REQUIRED ACTION | From the first line to the last, print the records exactly.

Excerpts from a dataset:
----------------
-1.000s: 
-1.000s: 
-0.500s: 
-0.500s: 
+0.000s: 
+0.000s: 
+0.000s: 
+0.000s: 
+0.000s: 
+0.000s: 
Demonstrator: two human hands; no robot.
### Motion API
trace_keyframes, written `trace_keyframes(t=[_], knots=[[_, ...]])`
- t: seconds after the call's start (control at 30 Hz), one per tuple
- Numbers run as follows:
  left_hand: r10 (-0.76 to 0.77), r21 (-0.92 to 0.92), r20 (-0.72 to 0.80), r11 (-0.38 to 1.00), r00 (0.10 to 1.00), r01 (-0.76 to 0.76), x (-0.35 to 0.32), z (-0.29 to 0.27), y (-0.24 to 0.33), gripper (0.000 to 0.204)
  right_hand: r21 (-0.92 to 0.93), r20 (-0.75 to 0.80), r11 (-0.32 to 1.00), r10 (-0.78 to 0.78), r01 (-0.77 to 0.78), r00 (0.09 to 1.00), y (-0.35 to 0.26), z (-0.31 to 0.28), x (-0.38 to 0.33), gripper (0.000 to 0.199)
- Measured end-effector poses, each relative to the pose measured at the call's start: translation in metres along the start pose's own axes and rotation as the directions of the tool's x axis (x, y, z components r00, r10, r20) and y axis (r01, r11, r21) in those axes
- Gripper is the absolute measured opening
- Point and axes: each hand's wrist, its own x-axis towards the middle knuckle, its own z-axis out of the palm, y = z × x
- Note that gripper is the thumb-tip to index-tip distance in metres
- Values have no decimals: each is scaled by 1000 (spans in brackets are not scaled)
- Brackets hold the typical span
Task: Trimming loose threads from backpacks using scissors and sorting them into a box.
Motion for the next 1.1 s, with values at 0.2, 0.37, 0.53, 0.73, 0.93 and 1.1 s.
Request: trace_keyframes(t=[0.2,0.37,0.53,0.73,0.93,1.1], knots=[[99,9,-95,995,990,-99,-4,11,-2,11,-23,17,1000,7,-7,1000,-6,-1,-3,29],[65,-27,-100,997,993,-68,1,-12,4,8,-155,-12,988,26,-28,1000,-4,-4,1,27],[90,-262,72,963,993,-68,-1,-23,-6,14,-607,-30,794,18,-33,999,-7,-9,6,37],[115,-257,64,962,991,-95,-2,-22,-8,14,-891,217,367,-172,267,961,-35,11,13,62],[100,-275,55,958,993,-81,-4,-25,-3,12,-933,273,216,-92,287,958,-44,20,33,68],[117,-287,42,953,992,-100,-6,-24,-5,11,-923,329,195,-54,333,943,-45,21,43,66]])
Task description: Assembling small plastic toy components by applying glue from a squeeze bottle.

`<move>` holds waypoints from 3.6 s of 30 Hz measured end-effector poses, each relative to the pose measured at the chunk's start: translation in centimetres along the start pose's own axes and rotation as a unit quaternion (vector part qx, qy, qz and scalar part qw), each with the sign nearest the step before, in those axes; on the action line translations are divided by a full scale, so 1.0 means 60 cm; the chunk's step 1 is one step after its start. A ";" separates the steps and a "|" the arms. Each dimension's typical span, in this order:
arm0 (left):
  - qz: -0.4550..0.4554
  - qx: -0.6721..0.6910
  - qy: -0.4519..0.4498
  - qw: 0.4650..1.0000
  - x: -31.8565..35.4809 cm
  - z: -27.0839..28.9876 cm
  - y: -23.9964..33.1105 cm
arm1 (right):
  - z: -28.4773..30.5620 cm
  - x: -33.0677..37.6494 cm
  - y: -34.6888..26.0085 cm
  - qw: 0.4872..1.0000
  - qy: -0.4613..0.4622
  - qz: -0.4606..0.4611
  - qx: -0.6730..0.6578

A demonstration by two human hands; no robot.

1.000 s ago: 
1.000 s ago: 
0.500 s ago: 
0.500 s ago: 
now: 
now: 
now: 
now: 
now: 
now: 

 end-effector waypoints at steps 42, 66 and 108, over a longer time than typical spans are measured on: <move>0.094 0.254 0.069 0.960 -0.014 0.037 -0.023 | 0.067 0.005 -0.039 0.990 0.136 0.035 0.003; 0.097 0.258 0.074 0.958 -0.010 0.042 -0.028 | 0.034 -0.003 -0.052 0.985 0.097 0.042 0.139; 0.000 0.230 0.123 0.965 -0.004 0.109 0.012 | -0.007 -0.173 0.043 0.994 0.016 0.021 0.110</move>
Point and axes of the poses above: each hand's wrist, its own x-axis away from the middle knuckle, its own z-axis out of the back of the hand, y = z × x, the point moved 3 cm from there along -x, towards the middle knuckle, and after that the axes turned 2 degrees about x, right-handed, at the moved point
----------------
SOLUTION |
-1.000s: 
-1.000s: 
-0.500s: 
-0.500s: 
+0.000s: 
+0.000s: 
+0.000s: 
+0.000s: 
+0.000s: 
+0.000s: 
Demonstrator: two human hands; no robot.
### Motion API
trace_keyframes, written `trace_keyframes(t=[_], knots=[[_, ...]])`
- t: seconds after the call's start (control at 30 Hz), one per tuple
- Numbers run as follows:
  left_hand: r10 (-0.76 to 0.77), r21 (-0.92 to 0.92), r20 (-0.72 to 0.80), r11 (-0.38 to 1.00), r00 (0.10 to 1.00), r01 (-0.76 to 0.76), x (-0.35 to 0.32), z (-0.29 to 0.27), y (-0.24 to 0.33), gripper (0.000 to 0.204)
  right_hand: r21 (-0.92 to 0.93), r20 (-0.75 to 0.80), r11 (-0.32 to 1.00), r10 (-0.78 to 0.78), r01 (-0.77 to 0.78), r00 (0.09 to 1.00), y (-0.35 to 0.26), z (-0.31 to 0.28), x (-0.38 to 0.33), gripper (0.000 to 0.199)
- Measured end-effector poses, each relative to the pose measured at the call's start: translation in metres along the start pose's own axes and rotation as the directions of the tool's x axis (x, y, z components r00, r10, r20) and y axis (r01, r11, r21) in those axes
- Gripper is the absolute measured opening
- Point and axes: each hand's wrist, its own x-axis towards the middle knuckle, its own z-axis out of the palm, y = z × x
- Note that gripper is the thumb-tip to index-tip distance in metres
- Values have no decimals: each is scaled by 1000 (spans in brackets are not scaled)
- Brackets hold the typical span
Task: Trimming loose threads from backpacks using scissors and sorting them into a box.
Motion for the next 1.1 s, with values at 0.2, 0.37, 0.53, 0.73, 0.93 and 1.1 s.
Request: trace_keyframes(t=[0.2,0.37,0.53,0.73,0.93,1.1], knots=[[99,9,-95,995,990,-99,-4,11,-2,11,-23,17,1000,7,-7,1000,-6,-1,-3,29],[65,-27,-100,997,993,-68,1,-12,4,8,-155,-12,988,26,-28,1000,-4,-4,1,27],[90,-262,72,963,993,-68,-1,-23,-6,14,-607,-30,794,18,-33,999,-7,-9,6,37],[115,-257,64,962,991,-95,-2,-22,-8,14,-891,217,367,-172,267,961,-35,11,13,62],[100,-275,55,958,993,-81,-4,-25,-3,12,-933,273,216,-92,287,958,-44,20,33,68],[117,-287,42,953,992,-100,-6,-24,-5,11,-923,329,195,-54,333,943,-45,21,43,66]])
Task description: Assembling small plastic toy components by applying glue from a squeeze bottle.

`<move>` holds waypoints from 3.6 s of 30 Hz measured end-effector poses, each relative to the pose measured at the chunk's start: translation in centimetres along the start pose's own axes and rotation as a unit quaternion (vector part qx, qy, qz and scalar part qw), each with the sign nearest the step before, in those axes; on the action line translations are divided by a full scale, so 1.0 means 60 cm; the chunk's step 1 is one step after its start. A ";" separates the steps and a "|" the arms. Each dimension's typical span, in this order:
arm0 (left):
  - qz: -0.4550..0.4554
  - qx: -0.6721..0.6910
  - qy: -0.4519..0.4498
  - qw: 0.4650..1.0000
  - x: -31.8565..35.4809 cm
  - z: -27.0839..28.9876 cm
  - y: -23.9964..33.1105 cm
arm1 (right):
  - z: -28.4773..30.5620 cm
  - x: -33.0677..37.6494 cm
  - y: -34.6888..26.0085 cm
  - qw: 0.4872..1.0000
  - qy: -0.4613..0.4622
  - qz: -0.4606..0.4611
  - qx: -0.6730..0.6578

A demonstration by two human hands; no robot.

1.000 s ago: 
1.000 s ago: 
0.500 s ago: 
0.500 s ago: 
now: 
now: 
now: 
now: 
now: 
now: 

 end-effector waypoints at steps 42, 66 and 108, over a longer time than typical spans are measured on: <move>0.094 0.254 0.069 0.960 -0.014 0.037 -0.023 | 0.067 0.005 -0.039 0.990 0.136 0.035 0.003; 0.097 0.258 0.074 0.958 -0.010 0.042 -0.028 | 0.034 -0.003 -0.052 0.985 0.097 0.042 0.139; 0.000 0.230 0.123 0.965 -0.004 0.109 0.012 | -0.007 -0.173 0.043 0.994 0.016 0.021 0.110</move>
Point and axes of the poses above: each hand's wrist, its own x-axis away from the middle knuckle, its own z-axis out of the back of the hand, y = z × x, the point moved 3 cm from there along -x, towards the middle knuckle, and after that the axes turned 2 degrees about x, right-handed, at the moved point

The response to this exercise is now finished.